Базовый лагерь раскинули недалеко от Международного альпинистского лагеря, что находится вблизи Луковой поляны на высоте 3600 метров, на берегу горной реки. Луковая поляна вполне оправдывает свое название — вся покрыта сочными пучками дикого зеленого лука. Окружают поляну цветные горы: вот красная гора, зеленая, желтая, поэтому и цвет у ручьев и рек здесь различный. И над этими горами высится громада пика Ленина. Трудно представить себя вон там, на его склонах...
В первый же день пребывания на Луковой поляне я «перебрал» высоты. Все утро пробегал по ущельям в поисках снега для рыбы — протухало триста килограммов собачьего корма! — а потом вертолетом вместе с ребятами-альпинистами полетел на 4200, где мы закопали рыбу в ледник. Когда установили лагерь и стали собираться вниз (вертолет давно улетел), у меня закружилась голова (как говорят альпинисты — крыша поехала), по всему телу разлилась слабость. В общем, все признаки горняшки.
После двух часов спуска и переправы через бурную ледяную речку согреться я уже не мог. Меня колотило. Впереди еще ждал перевал, о котором я, к счастью, узнал только тогда, когда Володя Рыкшин с Сашей Швабом стали карабкаться по тропе вверх. Я не мог представить, как туда заберусь... На Луковую поляну вышел уже, что называется, «на автопилоте». А потом четверо суток отлеживался в палатке. Четверо суток пил чай с сухарями. Четверо суток переживал за собак, которые ушли без меня с ребятами на 4200. Правда, две вернулись — это работяга Мишка и вожак упряжки Таймыр, который признает только хозяина.
Поправившись, вышел с группой альпинистов в базовый лагерь на 4200. Совсем по-другому виделись мне теперь и зеленые склоны по пути к перевалу, и разноцветные каменистые осыпи над тропой, и бурная речка, и ледниковая морена, и сам ледник — изъеденный летним солнцем и ручейками. Даже рюкзак за спиной не мешал восхищаться увиденным.
По пути повстречали спускающегося навстречу проводника с поисковой овчаркой. С Поповым Валерием Георгиевичем я познакомился еще внизу, перед его отлетом на высоту 5300, где велись поиски погибших альпинистов. Результаты неутешительные. Близко к поверхности никого и ничего не обнаружено. По его словам, собака тянет в трещины, но спускаться туда людям — безумие. У овчарки лапы забинтованы — стерла в кровь по камням и льду. Как выяснилось к концу экспедиции, нашим ездовым собакам оказались не страшны ни скалы, ни лед, у них достаточно крепкие лапы. Знакомые альпинисты говорили, что овчарка чувствовала себя на высоте неважно — ее рвало. Но мне кажется, это связано с недостаточной акклиматизацией. Наши собаки имели для нее время и чувствовали себя до высоты 6400 метров великолепно, несмотря на неподходящее питание.
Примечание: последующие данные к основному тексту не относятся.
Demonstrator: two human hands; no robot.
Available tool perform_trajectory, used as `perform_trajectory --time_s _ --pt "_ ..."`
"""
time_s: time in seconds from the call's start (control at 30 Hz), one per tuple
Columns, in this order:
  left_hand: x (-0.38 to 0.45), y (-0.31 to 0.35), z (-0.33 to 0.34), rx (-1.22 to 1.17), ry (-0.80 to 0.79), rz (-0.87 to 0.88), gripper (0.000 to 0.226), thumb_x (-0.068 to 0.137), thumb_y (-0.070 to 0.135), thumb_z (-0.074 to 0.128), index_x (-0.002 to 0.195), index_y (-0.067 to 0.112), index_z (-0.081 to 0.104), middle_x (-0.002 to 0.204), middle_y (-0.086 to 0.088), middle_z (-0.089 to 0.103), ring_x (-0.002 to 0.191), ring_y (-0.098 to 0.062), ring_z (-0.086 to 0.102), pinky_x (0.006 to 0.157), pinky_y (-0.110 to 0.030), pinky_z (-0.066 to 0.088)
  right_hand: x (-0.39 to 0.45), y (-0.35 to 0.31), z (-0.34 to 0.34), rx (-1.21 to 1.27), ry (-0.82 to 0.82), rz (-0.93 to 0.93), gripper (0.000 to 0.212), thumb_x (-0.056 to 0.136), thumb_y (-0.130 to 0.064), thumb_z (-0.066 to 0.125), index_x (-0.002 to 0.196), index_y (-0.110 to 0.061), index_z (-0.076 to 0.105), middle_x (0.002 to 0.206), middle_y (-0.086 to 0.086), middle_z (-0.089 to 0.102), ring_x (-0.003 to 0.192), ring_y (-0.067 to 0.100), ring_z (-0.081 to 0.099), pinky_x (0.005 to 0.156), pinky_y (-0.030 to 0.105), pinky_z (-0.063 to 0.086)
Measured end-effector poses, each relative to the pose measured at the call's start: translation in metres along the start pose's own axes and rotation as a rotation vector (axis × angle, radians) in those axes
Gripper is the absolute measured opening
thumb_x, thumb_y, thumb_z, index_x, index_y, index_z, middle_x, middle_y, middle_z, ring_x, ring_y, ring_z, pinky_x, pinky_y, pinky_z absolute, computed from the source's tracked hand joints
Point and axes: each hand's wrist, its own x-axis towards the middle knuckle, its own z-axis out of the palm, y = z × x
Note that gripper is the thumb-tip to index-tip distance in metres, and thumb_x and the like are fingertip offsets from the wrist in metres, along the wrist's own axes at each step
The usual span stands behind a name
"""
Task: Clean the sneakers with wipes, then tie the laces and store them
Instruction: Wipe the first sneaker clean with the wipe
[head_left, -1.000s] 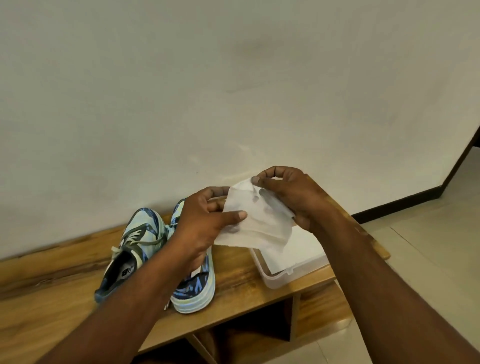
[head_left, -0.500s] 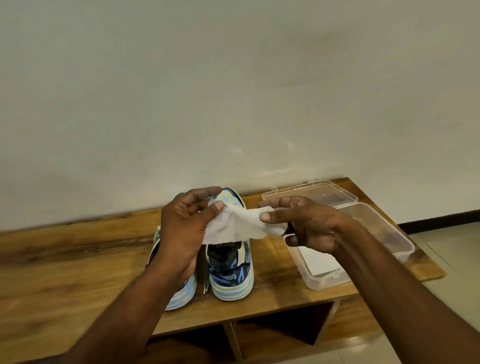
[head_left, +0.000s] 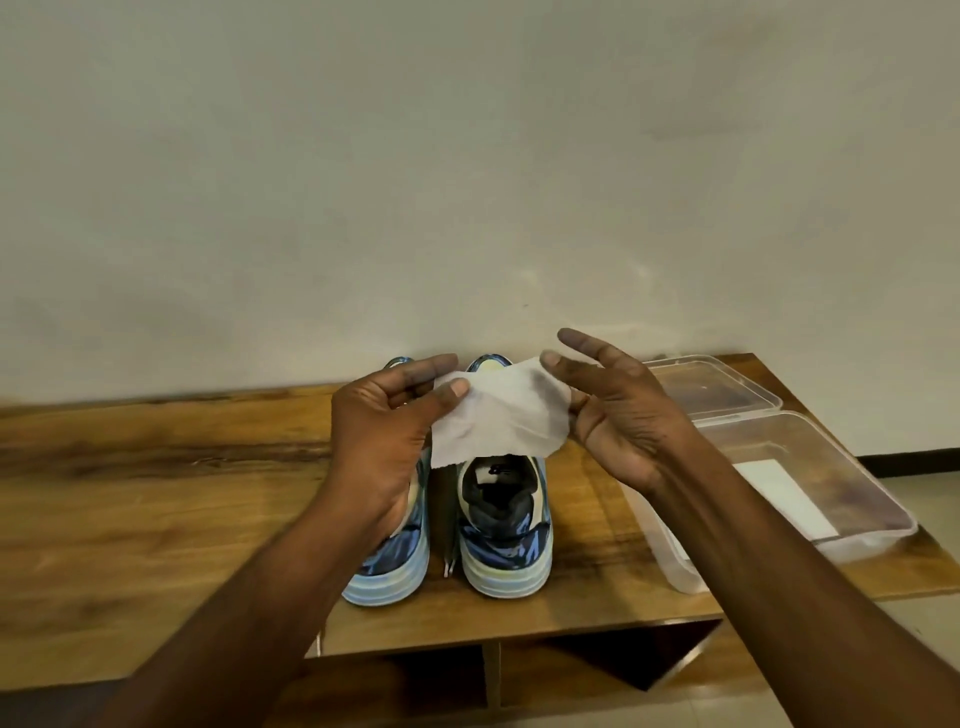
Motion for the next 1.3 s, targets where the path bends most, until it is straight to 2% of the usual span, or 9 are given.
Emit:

Кстати, об акклиматизации. Когда на «сковороду» — есть такое относительно ровное место на высоте 5300, там и случилась трагедия, — прилетел экстрасенс с петухом, так у петуха голова сразу упала набок...
Собаки встретили меня дружным лаем. Осмотрел у всех лапы. Коготки подношены, но, в целом, все нормально. Только у Марсика и Тишки порезы на подушечках лап: собак устроили прямо на морене у ледника, где много острых камней, а вот раскопать им место до песка никто не догадался. Ездовые же собаки, прежде чем лечь, обязательно выкапывают себе ямку. Вооружившись ледорубами, немедленно исправили промах.
Аппетит у барбосов хороший — съели по 15 штук ставриды, пусть даже с душком, попили воды. Только Мишка и Таймыр, которые четыре дня в лагере внизу питались отходами с общего стола, отказались от рыбы. Пришлось покормить их хлебом, а это плохо. Остальные собаки будут им завидовать и мстить — таковы законы упряжки. В то же время не кормить Мишку с Таймыром нельзя — им завтра работать.
А потом был первый акклиматизационный выход на 5300. Отправились без нарт. Собаки бежали рядом. Поверхность ледника, подмерзшая за ночь, вся в иглах, и собаки шли очень осторожно. Но что это? Их лапы окрасились в красновато-оранжевый цвет, и на льду оставались такие же следы. Я остановил Пушкарика, осмотрел. Нет, на кровь не похоже, лапы целые. И только когда вышли к началу крутого подъема и собаки запрыгали, закувыркались в мокром снегу, лапы у них приобрели обычный оттенок. Во всем оказалась виновата пыль с каменистой осыпи, где ночевали собаки.